A beginner in the life sciences get to hear about chromosomes, chromatids, genes, chromatin, DNA etc. All these terms appear to be similar and all of them are also related to genetic material of the living organisms on the earth. The usage of each term and their relevance to biology is often confusing.
We have seen in the article ‘How much diverse a genome is’ that each living organism requires a basic set of genetic material for growth and development. However, the molecules that hold all the information are so large that the cells need to compress these molecules in order to confine them in a limited space.
Different stages of cellular life cycle posses differently organised genetic material. Different terminologies like, chromosomes, chromatids, genes, chromatin, DNA exist depending upon the structural organisation and the function of the genetic material in the cell.
We will see the meaning of each term in detail in this article.
DNA (deoxyribonucleic acid)
Every living organism on the planet earth has deoxyribonucleic acid (DNA) or ribonucleic acid (RNA) as their genetic material. Each organism posses a set of unique DNA sequences and their size may go up to mega bases (Mb) per genome. DNA molecules contain special array of nucleotide base sequences that encode an information required for the synthesis of a particular peptide or RNA product and these special sequences are called as genes. Large number of genes are dispersed along the DNA. All the DNA molecules are contained in a chromosome, a highly organised structure made of DNA and nucleoproteins.
Chromosome
Chromosomes are made up of a long stretch of duplex DNA, representing an array of genes, compacted and packaged with associated proteins. In eukaryotic cells, every single chromosome contains one DNA molecule anchored at multiple points with large number of genes and coated with number of proteins.
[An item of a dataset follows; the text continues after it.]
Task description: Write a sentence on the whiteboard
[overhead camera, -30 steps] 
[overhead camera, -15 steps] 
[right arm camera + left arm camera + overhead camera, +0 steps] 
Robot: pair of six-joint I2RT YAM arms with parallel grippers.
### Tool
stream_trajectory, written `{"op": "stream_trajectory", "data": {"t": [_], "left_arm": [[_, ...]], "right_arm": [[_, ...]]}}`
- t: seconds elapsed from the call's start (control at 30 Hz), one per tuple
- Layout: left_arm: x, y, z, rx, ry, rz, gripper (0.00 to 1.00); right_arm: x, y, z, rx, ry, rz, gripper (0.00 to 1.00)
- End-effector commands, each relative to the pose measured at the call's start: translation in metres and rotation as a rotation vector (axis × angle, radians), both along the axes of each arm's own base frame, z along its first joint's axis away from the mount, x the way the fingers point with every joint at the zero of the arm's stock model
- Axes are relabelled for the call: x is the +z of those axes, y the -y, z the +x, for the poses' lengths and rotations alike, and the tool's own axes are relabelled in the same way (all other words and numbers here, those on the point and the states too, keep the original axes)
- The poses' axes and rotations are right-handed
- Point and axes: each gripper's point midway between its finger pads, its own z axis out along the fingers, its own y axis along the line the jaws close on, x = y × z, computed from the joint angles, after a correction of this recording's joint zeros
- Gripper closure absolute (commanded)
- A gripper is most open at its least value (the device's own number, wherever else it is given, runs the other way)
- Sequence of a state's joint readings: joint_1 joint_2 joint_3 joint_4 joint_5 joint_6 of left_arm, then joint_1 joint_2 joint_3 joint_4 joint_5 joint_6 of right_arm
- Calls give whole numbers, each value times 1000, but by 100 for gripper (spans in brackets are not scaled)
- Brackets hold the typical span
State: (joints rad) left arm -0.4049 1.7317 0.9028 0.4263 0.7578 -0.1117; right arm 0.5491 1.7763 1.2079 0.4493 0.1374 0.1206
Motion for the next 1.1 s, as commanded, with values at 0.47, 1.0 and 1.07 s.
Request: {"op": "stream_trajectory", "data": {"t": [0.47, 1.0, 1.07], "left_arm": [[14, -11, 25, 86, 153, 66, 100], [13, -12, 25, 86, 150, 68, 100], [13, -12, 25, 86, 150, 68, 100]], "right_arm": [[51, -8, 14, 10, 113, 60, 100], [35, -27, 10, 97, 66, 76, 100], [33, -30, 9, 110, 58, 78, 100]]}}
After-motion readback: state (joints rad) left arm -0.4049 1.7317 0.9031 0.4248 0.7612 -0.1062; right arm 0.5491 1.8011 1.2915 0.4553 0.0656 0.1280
Negatively charged DNA molecule are condensed by the binding of positively charged histone proteins. During meiosis and mitosis, chromosomes appear as highly condensed structures in order to ensure the proper segregation of chromosomes among the daughter cells. However, this condensed chromosomal structures are flexible and they can relax at the time of interphase and such structure is called as Chromatin.
Chromatin
A chromatin is defined as a tangled mass of fibrillar chromosome with lesser condensations which is most commonly found during the interphase of the cell cycle. There are two types of chromatins present in the eukaryotic cell at the interphase.
The region of the chromosome which is less densely packed and is available for different DNA binding protein (DBPs) molecules like RNA polymerases, is called as euchromatin. Euchromatin contains higher density of the actively transcribed genes. There is some portion of the euchromatin which can interchange to become more densely packed at times and turn heterochromatic, which is called as facultative heterochromatin. This phenomenon is an important part of the regulatory molecular pathways which require temporary specific gene silencing.
The structure which is devoid of coding sequences and remains as highly condensed fraction of the chromosome is called as heterochromatin. Dense packaging of the DNA in this region restrict the interaction between DNA and various DNA binding proteins. Constitutive heterochromatin almost always remain densely packed and is always replicated late in the S-phase. Because it is always densely packed, chances of genetic recombination in this region are very rare.
Chromatids
Sister chromatids can be defined as the structure formed after duplication of chromosome where both the copies of chromosomes are bound together and separate during mitosis. Two homologous chromosomes form four copies of the chromatids (sister chromatids of two homologous chromosomes) that stay attached together and seen at the beginning of meiosis.
Gene
Genome of each organism is divided into genes, which codes for a specific RNA product and in most of the cases, a polypeptide. Inheritance of the specific traits is displayed by the set of specific genes, transferred to the progeny from the parents. Every gene behaves as a discrete genetic unit and is transcribed independently resulting into a single or more peptides.
The unique sequence of each peptide can be changed during the process of mutagenesis. Gene is also called as cistron. The genes present on each chromosome have their specific position which is called as genetic locus. The locus, many times contain more than one genes and they can segregate with one another.